What the Japanese do so well, is to develop an art-form in collaboration between nature and art. We can indeed all learn from the Japanese how stewardship of culture is directly related to the stewardship of nature. If, for instance, by pollution and over building we lose the resources that make these fibers, and if the pure mountain streams are tainted, we can no longer sustain papermaking. But the Japanese seemed to have found a vision to take care of their resources well, and by doing so nourishing her tradition and expression. And yet, even here, the tradition lives its tenuous life, with many of the papermakers around the country not being able to continue with their craft. By continuing to use these natural materials, I, too, collaborate with nature. My visit to them was specifically to create a dyed paper that could be used with gold, as in my recently exhibited piece, “Splendor Gold.”
I found out recently that the Declaration of Independence is written on the same type of paper as the Kumohada paper I use. Imagine that: our democracy is literally written out on a delicate rag paper. As we pay homage to the signatures that began the great experiment, we might ponder the symbolic significance of the material. The form suits her content: democracy, too, is vulnerable to puncture, like on that beautiful azure day of September 11th. But on the other hand, our democratic ideals are also resilient because it is allowed to breath with the changing air of the times. The strength and durability of democracy are not in the permanence of ideologies, but in the wrestling of ideas in the process of collaboration.

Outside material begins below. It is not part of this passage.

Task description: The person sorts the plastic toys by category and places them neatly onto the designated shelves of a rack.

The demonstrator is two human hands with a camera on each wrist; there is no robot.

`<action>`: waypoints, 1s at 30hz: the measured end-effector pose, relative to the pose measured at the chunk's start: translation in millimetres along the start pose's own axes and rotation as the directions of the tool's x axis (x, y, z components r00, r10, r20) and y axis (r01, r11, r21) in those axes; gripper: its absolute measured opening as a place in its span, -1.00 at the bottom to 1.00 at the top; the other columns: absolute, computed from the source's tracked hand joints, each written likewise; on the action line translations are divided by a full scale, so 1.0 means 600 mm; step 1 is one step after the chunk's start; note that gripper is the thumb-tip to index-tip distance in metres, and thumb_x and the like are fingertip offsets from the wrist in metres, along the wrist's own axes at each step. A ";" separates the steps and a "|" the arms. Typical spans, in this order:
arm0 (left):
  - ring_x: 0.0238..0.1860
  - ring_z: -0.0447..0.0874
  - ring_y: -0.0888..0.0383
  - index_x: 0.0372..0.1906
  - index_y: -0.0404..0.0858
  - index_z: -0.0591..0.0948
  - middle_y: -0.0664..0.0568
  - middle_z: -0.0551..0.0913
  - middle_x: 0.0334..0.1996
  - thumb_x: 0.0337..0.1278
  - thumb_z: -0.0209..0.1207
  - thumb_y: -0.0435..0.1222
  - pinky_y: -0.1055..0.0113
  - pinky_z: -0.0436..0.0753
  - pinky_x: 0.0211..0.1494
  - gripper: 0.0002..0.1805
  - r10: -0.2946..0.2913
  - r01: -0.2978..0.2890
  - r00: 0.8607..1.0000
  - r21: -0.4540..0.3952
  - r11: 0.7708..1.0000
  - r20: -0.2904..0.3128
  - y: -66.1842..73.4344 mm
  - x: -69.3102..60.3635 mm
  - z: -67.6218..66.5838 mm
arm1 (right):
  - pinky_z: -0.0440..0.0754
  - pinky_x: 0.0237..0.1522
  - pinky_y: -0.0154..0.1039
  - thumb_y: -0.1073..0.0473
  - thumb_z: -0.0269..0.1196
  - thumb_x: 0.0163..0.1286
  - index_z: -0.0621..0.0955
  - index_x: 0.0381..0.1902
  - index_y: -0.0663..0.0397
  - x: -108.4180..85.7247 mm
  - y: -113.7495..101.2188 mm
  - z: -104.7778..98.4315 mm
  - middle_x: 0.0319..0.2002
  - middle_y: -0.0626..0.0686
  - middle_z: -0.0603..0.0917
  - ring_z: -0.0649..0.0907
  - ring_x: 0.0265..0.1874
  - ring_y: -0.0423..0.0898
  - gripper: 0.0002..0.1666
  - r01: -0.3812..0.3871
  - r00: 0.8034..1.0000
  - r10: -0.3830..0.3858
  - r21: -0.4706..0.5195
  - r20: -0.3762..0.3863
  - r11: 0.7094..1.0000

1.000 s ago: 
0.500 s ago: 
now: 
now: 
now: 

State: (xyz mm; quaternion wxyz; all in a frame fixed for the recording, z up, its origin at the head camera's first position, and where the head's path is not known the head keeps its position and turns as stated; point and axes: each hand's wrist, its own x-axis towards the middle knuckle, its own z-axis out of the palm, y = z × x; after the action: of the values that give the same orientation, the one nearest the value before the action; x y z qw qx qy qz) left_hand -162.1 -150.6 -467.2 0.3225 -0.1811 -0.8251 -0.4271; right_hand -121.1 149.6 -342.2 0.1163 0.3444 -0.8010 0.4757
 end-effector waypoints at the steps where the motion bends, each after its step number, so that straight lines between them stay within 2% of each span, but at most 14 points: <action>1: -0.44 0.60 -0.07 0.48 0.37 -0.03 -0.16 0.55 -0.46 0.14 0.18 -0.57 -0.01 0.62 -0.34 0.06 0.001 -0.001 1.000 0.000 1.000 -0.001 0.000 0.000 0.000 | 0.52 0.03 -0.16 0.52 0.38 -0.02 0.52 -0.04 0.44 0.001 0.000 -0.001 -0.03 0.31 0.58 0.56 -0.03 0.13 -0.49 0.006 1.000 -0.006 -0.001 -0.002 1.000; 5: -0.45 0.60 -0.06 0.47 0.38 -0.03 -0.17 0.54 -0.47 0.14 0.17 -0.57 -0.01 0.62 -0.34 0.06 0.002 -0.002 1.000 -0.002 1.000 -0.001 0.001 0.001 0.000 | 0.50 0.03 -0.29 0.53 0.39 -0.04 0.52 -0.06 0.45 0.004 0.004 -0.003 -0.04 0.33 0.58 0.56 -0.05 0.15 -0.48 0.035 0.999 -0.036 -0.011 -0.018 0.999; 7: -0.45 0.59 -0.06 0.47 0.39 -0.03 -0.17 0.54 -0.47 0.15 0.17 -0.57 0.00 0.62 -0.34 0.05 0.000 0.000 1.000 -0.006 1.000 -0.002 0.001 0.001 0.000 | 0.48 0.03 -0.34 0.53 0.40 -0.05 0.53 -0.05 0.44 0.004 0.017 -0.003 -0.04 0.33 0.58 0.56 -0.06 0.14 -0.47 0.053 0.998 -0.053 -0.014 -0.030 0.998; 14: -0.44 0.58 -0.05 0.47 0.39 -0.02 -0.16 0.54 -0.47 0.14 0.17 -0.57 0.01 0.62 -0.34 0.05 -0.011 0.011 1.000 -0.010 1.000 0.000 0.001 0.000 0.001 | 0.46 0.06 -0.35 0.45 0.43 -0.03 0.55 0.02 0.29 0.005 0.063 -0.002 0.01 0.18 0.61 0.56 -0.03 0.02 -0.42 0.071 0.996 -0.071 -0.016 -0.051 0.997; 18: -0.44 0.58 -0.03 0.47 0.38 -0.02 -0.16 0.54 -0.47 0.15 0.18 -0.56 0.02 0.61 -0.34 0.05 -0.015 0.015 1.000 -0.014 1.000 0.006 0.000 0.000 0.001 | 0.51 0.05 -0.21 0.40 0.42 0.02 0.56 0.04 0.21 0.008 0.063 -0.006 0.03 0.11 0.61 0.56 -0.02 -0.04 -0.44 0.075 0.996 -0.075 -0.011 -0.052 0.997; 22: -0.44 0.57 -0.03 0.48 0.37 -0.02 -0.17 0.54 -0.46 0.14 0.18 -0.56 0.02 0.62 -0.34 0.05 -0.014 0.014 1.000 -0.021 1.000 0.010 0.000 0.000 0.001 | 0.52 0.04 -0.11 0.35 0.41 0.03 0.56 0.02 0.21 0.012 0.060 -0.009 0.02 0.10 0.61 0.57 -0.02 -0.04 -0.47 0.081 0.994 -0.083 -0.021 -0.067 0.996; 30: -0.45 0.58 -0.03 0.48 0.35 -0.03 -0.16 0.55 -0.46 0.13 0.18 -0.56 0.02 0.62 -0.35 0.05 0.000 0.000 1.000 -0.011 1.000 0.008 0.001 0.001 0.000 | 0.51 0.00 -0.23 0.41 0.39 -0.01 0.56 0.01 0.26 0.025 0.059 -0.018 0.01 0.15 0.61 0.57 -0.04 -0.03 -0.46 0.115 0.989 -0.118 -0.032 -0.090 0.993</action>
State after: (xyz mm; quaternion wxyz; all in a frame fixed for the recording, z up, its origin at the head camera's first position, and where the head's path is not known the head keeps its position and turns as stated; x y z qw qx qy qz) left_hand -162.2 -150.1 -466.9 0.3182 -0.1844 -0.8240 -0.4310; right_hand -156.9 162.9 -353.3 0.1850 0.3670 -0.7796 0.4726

In ecosystem of a democratic culture, like these mountains of western Japan, should allow for diverse cultural expression to thrive in collaboration. This ecosystem is worth sustaining, because it is through these expressions that we will find a common language of longing for beauty and delight in God’s world. As I paced the premise of the paper makers, smelling the sweet aroma of fibers being boiled and stirred, I found myself being stirred in a curious blend of cultural fibers and identities, then woven in layers in situ by master papermakers.